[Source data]
※

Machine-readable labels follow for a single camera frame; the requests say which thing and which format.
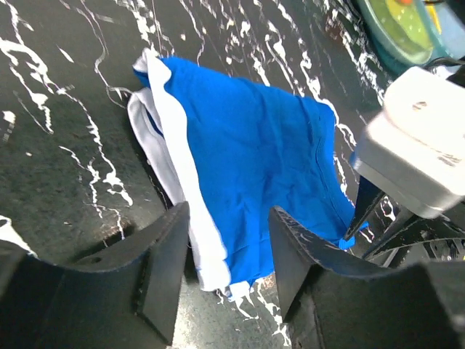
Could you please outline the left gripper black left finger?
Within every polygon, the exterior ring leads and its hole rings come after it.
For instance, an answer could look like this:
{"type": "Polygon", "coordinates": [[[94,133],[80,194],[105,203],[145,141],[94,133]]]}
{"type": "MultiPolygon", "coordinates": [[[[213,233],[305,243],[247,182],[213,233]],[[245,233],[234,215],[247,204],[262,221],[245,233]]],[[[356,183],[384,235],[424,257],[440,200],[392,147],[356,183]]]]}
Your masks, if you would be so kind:
{"type": "Polygon", "coordinates": [[[1,243],[3,348],[167,348],[185,268],[190,208],[72,265],[1,243]]]}

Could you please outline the blue white underwear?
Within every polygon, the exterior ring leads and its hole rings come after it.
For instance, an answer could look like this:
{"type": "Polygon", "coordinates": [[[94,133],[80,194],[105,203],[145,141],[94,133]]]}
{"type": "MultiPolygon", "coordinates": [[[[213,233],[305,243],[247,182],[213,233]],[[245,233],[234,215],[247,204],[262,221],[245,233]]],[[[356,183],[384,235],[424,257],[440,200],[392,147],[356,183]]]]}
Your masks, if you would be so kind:
{"type": "Polygon", "coordinates": [[[133,69],[143,87],[129,99],[130,124],[169,200],[190,206],[202,290],[235,300],[274,271],[274,206],[338,248],[354,246],[328,105],[148,48],[133,69]]]}

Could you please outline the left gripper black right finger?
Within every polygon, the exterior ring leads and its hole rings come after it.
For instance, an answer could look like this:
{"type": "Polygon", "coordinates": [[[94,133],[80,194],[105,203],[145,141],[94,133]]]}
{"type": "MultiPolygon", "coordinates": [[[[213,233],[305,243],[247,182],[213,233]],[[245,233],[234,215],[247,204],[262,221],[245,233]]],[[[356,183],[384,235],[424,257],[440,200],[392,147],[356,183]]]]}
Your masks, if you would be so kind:
{"type": "Polygon", "coordinates": [[[276,206],[269,214],[293,348],[462,348],[464,264],[390,269],[340,250],[276,206]]]}

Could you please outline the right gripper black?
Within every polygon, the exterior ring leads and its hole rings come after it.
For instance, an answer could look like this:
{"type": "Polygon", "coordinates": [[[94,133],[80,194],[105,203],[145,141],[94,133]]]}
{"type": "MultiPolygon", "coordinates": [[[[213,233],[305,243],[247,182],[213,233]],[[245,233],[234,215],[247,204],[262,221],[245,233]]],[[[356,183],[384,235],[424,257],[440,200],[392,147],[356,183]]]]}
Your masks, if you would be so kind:
{"type": "MultiPolygon", "coordinates": [[[[360,175],[355,213],[344,234],[345,241],[368,224],[368,217],[385,196],[384,191],[360,175]]],[[[396,220],[364,252],[363,259],[377,265],[463,261],[464,204],[459,203],[434,219],[401,209],[396,220]]]]}

※

- _TASK DIRECTIONS_
Return every line above that contains the word "outline".

- _PROBLEM SOLUTION_
Could you please outline the left gripper black left finger?
Could you please outline the blue white underwear?
Could you please outline the left gripper black right finger?
Could you please outline the right gripper black?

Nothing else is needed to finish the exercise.